From The Woman in White (Wilkie Collins, 1859)
For my own poor part, the fading summer left me out of health, out of spirits, and, if the truth must be told, out of money as well. During the past year I had not managed my professional resources as carefully as usual; and my extravagance now limited me to the prospect of spending the autumn economically between my mother's cottage at Hampstead and my own chambers in town.
The evening, I remember, was still and cloudy; the London air was at its heaviest; the distant hum of the street-traffic was at its faintest; the small pulse of the life within me, and the great heart of the city around me, seemed to be sinking in unison, languidly and more languidly, with the sinking sun. I roused myself from the book which I was dreaming over rather than reading, and left my chambers to meet the cool night air in the suburbs. It was one of the two evenings in every week which I was accustomed to spend with my mother and my sister. So I turned my steps northward in the direction of Hampstead.
1. What is going on historically during this time?
2. What can you infer was going on culturally?
3. What would this excerpt sound like today?
The Scarlet Ibis (James Hurst, 1960)
Summer was dead, but autumn had not yet been born when the ibis came to the bleeding tree. It's strange that all this is so clear to me, now that time has had its way. But sometimes (like right now) I sit in the cool green parlor, and I remember Doodle.
Doodle was about the craziest brother a boy ever had. Doodle was born when I was seven and was, from the start, a disappointment. He seemed all head, with a tiny body that was red and shriveled like an old man's. Everybody thought he was going to die.
Daddy had the carpenter build a little coffin, and when he was three months old, Mama and Daddy named him William Armstrong. Such a name sounds good only on a tombstone.
When he crawled on the rug, he crawled backward, as if he were in reverse and couldn't change gears. This made him look like a doodlebug, so I began calling him 'Doodle.' Renaming my brother was probably the kindest thing I ever did for him, because nobody expects much from someone called Doodle.

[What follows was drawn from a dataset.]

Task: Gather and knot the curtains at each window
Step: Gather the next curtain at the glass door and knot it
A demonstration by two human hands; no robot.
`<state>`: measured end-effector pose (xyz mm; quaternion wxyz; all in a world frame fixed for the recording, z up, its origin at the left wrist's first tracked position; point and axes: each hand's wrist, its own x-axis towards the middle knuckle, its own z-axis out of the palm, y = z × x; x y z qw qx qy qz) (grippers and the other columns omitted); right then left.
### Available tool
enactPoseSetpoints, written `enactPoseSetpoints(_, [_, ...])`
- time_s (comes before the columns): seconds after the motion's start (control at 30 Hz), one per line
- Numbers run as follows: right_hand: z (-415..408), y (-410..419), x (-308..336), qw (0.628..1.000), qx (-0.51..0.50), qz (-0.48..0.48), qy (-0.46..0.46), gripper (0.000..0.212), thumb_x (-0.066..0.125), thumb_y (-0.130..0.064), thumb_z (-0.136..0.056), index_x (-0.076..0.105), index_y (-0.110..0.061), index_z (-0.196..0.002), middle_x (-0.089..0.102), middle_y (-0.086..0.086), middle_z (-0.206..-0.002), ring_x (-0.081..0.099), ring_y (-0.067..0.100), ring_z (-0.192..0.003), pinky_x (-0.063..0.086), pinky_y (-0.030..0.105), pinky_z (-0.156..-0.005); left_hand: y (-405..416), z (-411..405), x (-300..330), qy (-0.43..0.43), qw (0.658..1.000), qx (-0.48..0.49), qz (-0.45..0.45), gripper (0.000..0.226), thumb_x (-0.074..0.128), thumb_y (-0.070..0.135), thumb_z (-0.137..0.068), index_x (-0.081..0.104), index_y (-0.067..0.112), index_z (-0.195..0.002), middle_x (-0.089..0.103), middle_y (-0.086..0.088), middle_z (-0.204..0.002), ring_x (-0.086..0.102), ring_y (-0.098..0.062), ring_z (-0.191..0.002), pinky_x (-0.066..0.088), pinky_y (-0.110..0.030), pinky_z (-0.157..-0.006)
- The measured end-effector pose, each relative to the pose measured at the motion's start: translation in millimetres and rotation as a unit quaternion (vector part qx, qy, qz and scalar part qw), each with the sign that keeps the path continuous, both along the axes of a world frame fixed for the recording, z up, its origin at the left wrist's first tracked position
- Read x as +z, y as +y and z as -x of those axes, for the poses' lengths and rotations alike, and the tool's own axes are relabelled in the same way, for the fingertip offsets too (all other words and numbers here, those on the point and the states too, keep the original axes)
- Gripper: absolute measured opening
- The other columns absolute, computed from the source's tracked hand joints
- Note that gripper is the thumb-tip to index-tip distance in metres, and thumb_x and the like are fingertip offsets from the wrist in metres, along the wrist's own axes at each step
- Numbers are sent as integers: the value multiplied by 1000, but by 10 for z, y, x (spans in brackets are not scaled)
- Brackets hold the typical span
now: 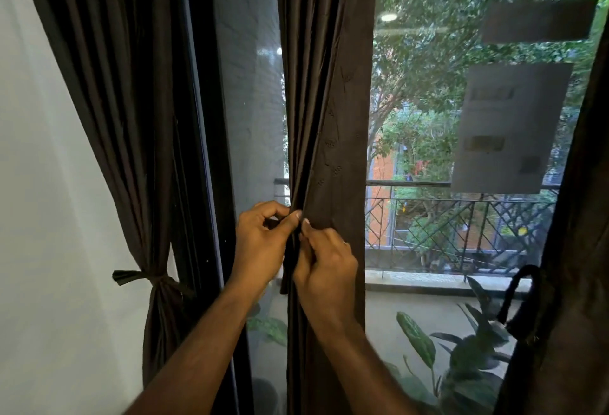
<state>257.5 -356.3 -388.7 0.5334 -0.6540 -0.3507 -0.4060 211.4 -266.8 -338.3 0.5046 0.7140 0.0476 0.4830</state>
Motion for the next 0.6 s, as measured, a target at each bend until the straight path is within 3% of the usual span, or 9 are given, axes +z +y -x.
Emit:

1. What is going on historically during this time?
2. What can you infer was going on culturally?
3. What would this excerpt sound like today?
The Negro Speaks of Rivers (Langston Hughes, 1920)
I bathed in the Euphrates when dawns were young.
I built my hut near the Congo and it lulled me to sleep.
I looked upon the Nile and raised the pyramids above it.
I heard the singing of the Mississippi when Abe Lincoln went down to New Orleans, and I've seen its muddy bosom turn all golden in the sunset.
1. What is going on historically during this time?
2. What can you infer was going on culturally?
3. What would this excerpt sound like today?
Deadline: February 22, 2013 11:59 p.m. CST.